In this regard, I contend that almost all Entrepreneurship is really Social Entrepreneurship. There may be some people who start a new business just to pump it up and sell it off, but I don't think most entrepreneurs feel like that. I think most are really trying to make a positive improvement in their lives and the lives of others by bringing new and needed goods and services to the market at affordable prices.

And, I contend that most investors are really Social Investors. There may be some people who just care about making a buck, and don't really care how, but most people want to do right both by themselves and by others. After all, at the end of the day, we're all in this together!

But then there is the liquidity thing.

When we think about finance and investing, for social impact or otherwise, we have all been trained to think about the Market. What is meant by the Market is the public equity and other financial markets, or what is more commonly known as Wall Street (although, really how common is real knowledge of how Wall Street really works?).

The Market (or Wall Street) is really a system of Exchanges for trading in financial instruments. As with so many things, the great strength of the Exchanges is also their greatest weakness: they are built to provide instant liquidity. Their whole reason for being is to constantly attract “the next new buyer”. Even when we look beyond the public equity markets, to such innovations as Venture Capital or Private Equity, we are still looking at models built for liquidity. It’s just that in VC/PE models, liquidity is deferred.

We pay a high price for all this liquidity. First, there is the volatility it engenders, and the instability that comes with volatility. But there is also a more subtle, but more pervasive skewing of our values. Once an Enterprise enters an Exchange (or commits to entering the Exchange markets, by going the VC/PE route first), it goes to work for that Exchange. Every decision that Enterprise makes has to be calculated to please the Exchange. If an Enterprise tries to run its business without regard for the Exchange, it does so at its peril!

The same is true for Investors. When an investor commits to an Exchange-traded instrument, it is not making an investment in the underlying Enterprise that issued that instrument. It is making an investment in the Exchange on which that instrument is traded. The returns to be realized depend on the liquidity of the Exchange, which is at least one step removed from the fundamental prosperity of the underlying Enterprise.

The Exchange stands between Enterprise and Investment, and imposes its values on both. And those values are not blended. They are singular.

The Exchanges are built to optimize one single point of value: the market clearing price. It's best if the price goes up, but it's OK as long as there is a price. The Exchanges, after all, make their money on the trade.

There are times when Enterprise and Investment both need liquidity, and for those times, there is no better option than the Exchange.

But when our focus turns to making real, meaningful, long term, sustainable impact for the better, do we really need that much liquidity? In this context, liquidity is at best, a distraction. At worst, it can be disruptive (see the story of microfinance as Antony Bugg-Levine and Jed Emerson tell it in their new book, Impact Investing)

There is another choice. That choice is to follow the example of the tax partnership. Tax partnerships are the granddaddy of impact investing, bringing billions of dollars of socially responsible institutional equity into social enterprises in affordable housing, renewable energy and community development. We’ve been using them successfully for decades.

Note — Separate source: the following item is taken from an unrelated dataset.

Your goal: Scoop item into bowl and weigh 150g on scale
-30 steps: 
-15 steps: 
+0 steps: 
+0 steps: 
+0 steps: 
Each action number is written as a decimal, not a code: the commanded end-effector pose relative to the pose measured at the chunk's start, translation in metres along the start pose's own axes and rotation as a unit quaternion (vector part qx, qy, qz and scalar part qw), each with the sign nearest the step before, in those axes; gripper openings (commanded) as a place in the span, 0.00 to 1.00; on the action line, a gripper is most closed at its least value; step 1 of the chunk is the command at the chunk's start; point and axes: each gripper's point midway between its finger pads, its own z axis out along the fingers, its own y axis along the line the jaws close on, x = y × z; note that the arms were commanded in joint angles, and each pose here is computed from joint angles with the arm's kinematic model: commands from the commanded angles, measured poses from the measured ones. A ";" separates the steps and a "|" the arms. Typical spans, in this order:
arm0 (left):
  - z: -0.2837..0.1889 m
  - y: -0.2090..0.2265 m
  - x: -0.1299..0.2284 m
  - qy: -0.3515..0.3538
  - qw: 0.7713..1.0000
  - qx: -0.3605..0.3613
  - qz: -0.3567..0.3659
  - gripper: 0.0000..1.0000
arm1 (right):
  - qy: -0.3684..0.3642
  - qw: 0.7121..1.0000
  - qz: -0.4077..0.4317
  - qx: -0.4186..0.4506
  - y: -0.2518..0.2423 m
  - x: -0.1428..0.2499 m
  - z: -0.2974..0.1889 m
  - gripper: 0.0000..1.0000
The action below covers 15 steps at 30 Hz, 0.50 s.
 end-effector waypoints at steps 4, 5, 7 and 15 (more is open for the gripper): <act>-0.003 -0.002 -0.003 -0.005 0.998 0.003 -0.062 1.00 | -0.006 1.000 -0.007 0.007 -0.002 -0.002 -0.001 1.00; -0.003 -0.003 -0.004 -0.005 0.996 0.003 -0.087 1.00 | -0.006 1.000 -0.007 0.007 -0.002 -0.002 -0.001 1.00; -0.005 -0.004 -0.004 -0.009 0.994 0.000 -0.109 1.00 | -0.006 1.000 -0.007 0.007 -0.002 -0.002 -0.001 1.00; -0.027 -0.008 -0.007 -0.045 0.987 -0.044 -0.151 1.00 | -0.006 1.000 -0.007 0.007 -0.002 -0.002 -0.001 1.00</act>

The problem with tax partnerships is, of course, the "tax" part of the partnership. But the tax part is not essential. We can redeploy the tax partnership structure as something I call the Base Case Partnership, and voila, we have a field-proven, reliable structure for bringing Enterprise and Investment together in shared pursuit of longer term, stable, sustainable prosperity; prosperity that can be measured financially, but that can also be measured in other ways.

If you're interested in Blended Value, consider the whole liquidity thing, and then consider the option of a Base Case Partnership for blending your values into your investments.

Let's discuss.


1 comment:

  1. Interesting concepts. How do we deal with the corruption of the Exchange though? Or should I say the perceived corruption? I don't think people have a problem investing. Though, more and more these days want to invest in companies that they perceive are for the common good and not just for lining execs pockets or destroying the environment just to make a few extra dollars. Part of the issues from my perspective, is that the Exchanges, or Wall Street, have been playing games. These things backfired as instruments failed and the markets collapsed. So the perception becomes that the man-in-the-middle (the Exchange) is the bogey-man. How do we rebuild that trust? I think people would be willing to invest if, first, there was a good chance of a return on investment, and second, that the company they were investing in was socially responsible. So I guess, it ends up coming back to, do you trust the man in the middle?